Try it
Print the data that follows exactly.

Data extract
___

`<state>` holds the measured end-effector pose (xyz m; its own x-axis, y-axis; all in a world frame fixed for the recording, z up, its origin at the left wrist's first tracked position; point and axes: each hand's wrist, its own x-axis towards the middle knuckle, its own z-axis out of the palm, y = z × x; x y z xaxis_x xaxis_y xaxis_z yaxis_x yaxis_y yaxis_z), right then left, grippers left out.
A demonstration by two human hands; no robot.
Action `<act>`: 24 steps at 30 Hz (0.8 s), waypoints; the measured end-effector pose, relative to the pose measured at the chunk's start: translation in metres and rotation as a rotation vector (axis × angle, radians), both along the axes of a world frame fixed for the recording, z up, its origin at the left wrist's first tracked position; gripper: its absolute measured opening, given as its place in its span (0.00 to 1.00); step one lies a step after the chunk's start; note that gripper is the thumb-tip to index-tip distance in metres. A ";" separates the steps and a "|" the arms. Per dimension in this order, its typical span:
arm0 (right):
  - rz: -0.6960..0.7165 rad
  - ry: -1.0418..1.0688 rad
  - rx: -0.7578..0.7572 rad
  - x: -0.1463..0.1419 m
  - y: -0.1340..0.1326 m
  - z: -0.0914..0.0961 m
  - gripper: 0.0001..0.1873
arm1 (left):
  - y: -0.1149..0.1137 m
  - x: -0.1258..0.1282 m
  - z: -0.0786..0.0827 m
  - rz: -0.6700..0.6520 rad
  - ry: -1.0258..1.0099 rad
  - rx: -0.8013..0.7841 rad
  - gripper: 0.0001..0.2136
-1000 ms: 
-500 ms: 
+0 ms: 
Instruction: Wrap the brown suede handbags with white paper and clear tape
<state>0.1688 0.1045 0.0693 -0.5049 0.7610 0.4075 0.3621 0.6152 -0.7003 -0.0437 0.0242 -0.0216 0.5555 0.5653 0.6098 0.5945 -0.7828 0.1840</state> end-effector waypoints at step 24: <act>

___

Solution below
`<state>` holds the measured end-effector pose (xyz m; its own x-axis, y-axis; all in a world frame fixed for the recording, z up, its origin at the left wrist's first tracked position; point and axes: each hand's wrist, its own x-axis towards the middle knuckle, its own z-axis out of the palm, y = z × x; x y z xaxis_x xaxis_y xaxis_z yaxis_x yaxis_y yaxis_z), right then left, grippers left out.
A demonstration by two human hands; no robot.
Action `<act>`: 24 steps at 30 Hz (0.8 s), waypoints; the measured end-effector pose, relative to the pose measured at the chunk's start: translation in metres and rotation as a rotation vector (axis × angle, radians), both along the axes of a world frame fixed for the recording, z up, its origin at the left wrist's first tracked position; gripper: its absolute measured opening, given as its place in its span (0.00 to 1.00); step one lies a step after the chunk's start; note that gripper is the thumb-tip to index-tip distance in metres. A ";" separates the steps and a "|" the arms. Per dimension in this order, its typical span:
arm0 (right):
  - rz: -0.6960..0.7165 rad
  - ry: -1.0418..1.0688 rad
  - rx: -0.7578..0.7572 rad
  - x: -0.1463..0.1419 m
  - y: -0.1340..0.1326 m
  - z: -0.0914..0.0961 m
  - gripper: 0.0001..0.1873
arm1 (left):
  - y: -0.1149..0.1137 m
  - x: -0.1258..0.1282 m
  - z: -0.0786..0.0827 m
  - rz: -0.6700..0.6520 rad
  - ry: -1.0258..1.0099 rad
  - rx: -0.8013..0.7841 rad
  - gripper: 0.0001..0.2136
-1000 ms: 
-500 ms: 
+0 ms: 
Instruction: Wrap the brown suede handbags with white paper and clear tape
<state>0.1688 0.1045 0.0693 -0.5049 0.7610 0.4075 0.3621 0.6152 -0.7003 -0.0437 0.0242 -0.0216 0.5555 0.5653 0.6098 0.5945 -0.7828 0.1840</state> end-effector waypoints at step 24: <act>

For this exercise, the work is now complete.